Assignment — Only lines containing the word "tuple" belong in the answer; copy each one from the records.

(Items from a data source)

⁂

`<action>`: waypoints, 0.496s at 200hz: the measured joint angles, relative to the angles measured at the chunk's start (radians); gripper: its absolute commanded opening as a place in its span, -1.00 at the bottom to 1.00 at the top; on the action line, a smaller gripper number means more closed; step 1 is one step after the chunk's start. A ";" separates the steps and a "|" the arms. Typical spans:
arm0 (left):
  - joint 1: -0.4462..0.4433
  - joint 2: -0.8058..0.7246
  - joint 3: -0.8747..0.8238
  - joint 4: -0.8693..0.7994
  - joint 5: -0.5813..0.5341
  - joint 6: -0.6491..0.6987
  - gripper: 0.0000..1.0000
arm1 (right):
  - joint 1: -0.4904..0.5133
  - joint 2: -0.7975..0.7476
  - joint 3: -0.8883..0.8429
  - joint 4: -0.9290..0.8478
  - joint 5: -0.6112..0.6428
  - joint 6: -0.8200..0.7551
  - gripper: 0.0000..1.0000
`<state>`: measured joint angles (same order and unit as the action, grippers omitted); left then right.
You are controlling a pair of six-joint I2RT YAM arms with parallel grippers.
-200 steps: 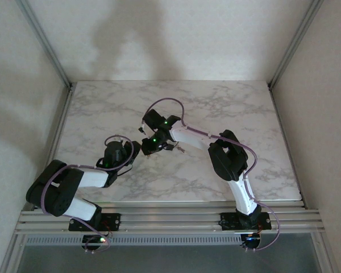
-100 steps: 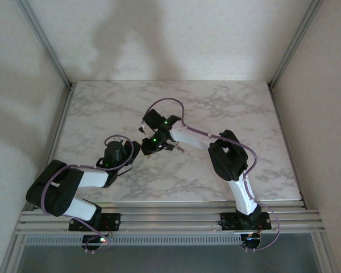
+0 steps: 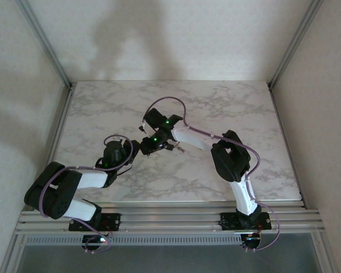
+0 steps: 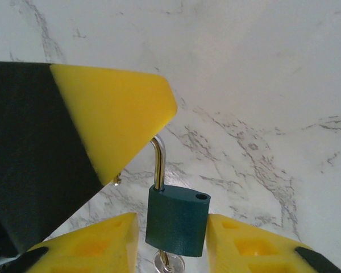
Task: Lock with the key
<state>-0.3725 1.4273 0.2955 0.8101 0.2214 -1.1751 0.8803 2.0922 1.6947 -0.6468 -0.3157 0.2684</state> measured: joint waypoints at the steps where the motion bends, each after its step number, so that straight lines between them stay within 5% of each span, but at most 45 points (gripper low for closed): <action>1: 0.000 0.000 0.000 0.000 0.000 0.000 -1.00 | 0.000 0.000 0.000 0.000 0.000 0.000 -0.24; 99: 0.000 -0.003 0.000 -0.023 -0.001 0.000 -1.00 | 0.000 -0.067 -0.043 0.005 0.001 -0.022 0.06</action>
<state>-0.3725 1.4246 0.2955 0.7876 0.2203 -1.1748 0.8803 2.0254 1.6512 -0.6422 -0.3145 0.2462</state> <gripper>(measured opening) 0.038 0.524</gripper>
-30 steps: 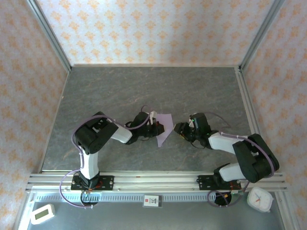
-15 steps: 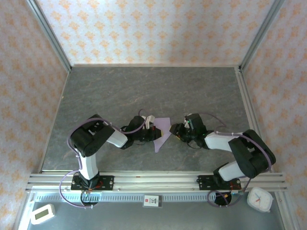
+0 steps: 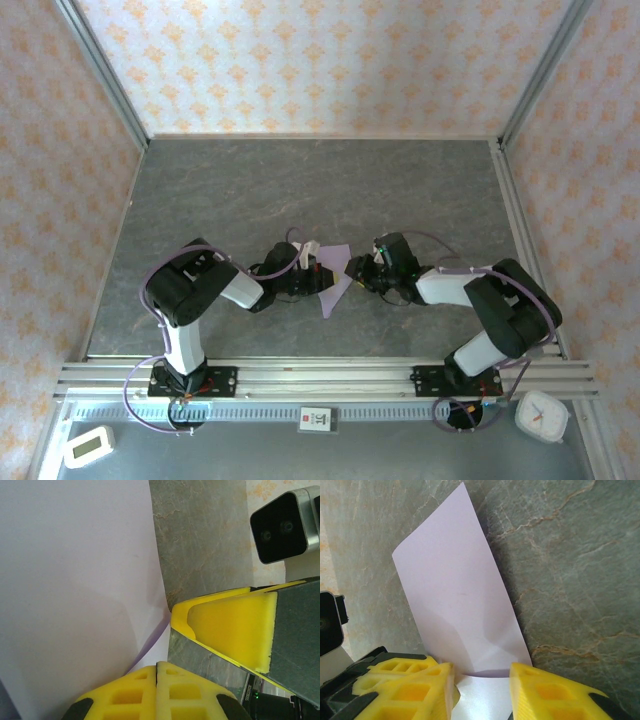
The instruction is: Fold a paper plane with a square sheet of paper (pick it up from the middle)
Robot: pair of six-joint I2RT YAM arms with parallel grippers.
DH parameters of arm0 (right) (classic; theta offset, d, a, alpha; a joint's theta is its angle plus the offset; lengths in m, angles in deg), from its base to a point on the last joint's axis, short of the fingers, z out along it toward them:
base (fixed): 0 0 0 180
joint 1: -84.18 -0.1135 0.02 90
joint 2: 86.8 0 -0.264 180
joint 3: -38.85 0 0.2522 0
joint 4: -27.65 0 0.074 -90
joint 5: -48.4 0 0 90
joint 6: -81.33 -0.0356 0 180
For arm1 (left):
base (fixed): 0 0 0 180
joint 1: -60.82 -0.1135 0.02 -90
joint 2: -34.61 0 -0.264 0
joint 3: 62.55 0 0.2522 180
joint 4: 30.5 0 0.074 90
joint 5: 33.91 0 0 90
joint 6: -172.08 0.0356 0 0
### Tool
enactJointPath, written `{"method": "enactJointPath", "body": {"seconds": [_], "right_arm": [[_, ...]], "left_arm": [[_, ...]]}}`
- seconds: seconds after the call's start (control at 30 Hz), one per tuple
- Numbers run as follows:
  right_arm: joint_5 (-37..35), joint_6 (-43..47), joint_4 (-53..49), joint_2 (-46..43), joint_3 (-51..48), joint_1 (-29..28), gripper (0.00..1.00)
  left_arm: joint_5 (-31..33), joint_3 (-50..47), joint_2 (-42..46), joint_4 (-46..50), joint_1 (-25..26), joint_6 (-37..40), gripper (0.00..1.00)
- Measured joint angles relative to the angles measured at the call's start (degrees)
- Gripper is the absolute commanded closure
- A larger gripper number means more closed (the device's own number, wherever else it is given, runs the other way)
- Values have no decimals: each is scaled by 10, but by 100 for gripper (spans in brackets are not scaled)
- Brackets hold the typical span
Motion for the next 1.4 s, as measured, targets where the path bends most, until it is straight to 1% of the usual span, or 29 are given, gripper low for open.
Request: {"method": "enactJointPath", "body": {"seconds": [0.17,0.3,0.37,0.53,0.77,0.93,1.0,1.1,1.17,1.2,1.27,1.33,1.4], "right_arm": [[-7,0,-5,-5,-1,0,56],[-24,-1,-28,-51,-11,0,56],[-28,-1,-28,-56,-11,0,56],[-28,-3,-28,-48,-15,-2,59],[-33,-10,-28,-12,-1,-24,61],[-40,-14,-34,20,32,-46,70],[-40,-13,-35,27,45,-54,76],[-43,-14,-38,28,59,-56,77],[-44,-10,-40,28,66,-56,83],[-47,-9,-40,27,67,-56,85],[-50,-10,-46,23,67,-56,84],[-56,-10,-55,15,67,-56,79],[-64,-7,-62,4,66,-56,76]], "left_arm": [[-1,-1,0,-5,-1,0,100],[-10,-16,-2,-33,-10,-5,100],[-13,-20,-4,-39,-14,-9,100],[-16,-26,-7,-59,-15,-12,100],[-21,-31,-7,-79,-15,-14,100],[-28,-40,-12,-98,-15,-24,100],[-29,-44,-12,-102,-15,-28,100],[-29,-46,-13,-107,-16,-28,100],[-30,-46,-13,-111,-18,-28,100],[-30,-46,-13,-112,-19,-28,100],[-30,-46,-13,-114,-19,-28,100],[-31,-46,-13,-116,-19,-28,100],[-33,-46,-12,-118,-21,-28,100]]}}
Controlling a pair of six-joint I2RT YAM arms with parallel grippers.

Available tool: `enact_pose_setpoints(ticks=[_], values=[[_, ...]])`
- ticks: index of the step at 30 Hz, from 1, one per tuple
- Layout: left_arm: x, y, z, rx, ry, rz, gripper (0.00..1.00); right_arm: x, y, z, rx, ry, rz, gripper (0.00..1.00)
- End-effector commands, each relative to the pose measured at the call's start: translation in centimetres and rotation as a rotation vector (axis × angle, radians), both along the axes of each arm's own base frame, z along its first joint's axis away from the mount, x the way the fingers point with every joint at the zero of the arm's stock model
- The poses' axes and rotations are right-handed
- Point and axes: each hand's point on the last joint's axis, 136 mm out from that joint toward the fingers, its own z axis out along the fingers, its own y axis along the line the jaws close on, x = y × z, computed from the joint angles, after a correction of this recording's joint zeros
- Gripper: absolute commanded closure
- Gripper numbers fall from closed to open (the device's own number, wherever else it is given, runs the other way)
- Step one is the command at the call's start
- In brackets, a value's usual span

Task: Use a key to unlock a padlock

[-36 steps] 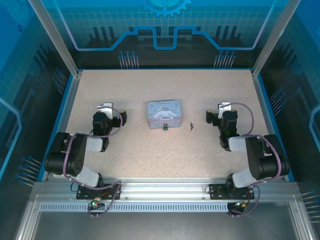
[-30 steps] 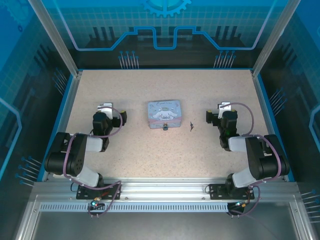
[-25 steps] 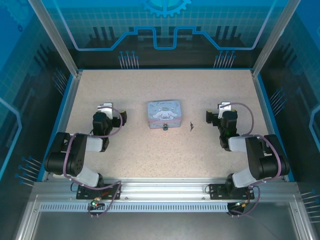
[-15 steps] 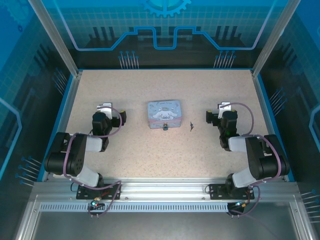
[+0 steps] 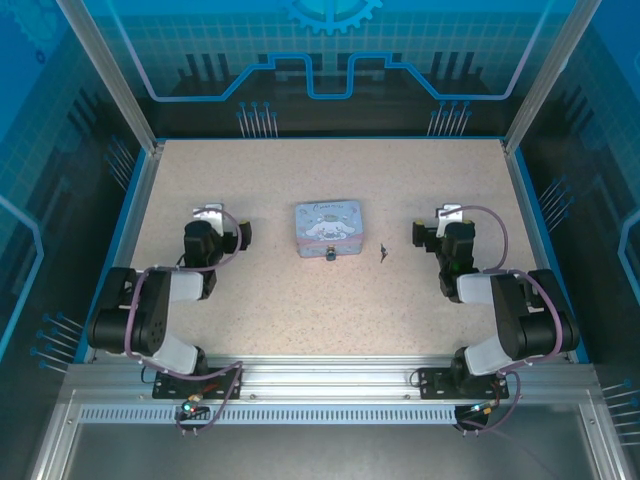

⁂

Response for this exercise —
- seconds: seconds after the call's start (control at 30 Hz), one per tuple
- ticks: index of the step at 30 Hz, from 1, one per tuple

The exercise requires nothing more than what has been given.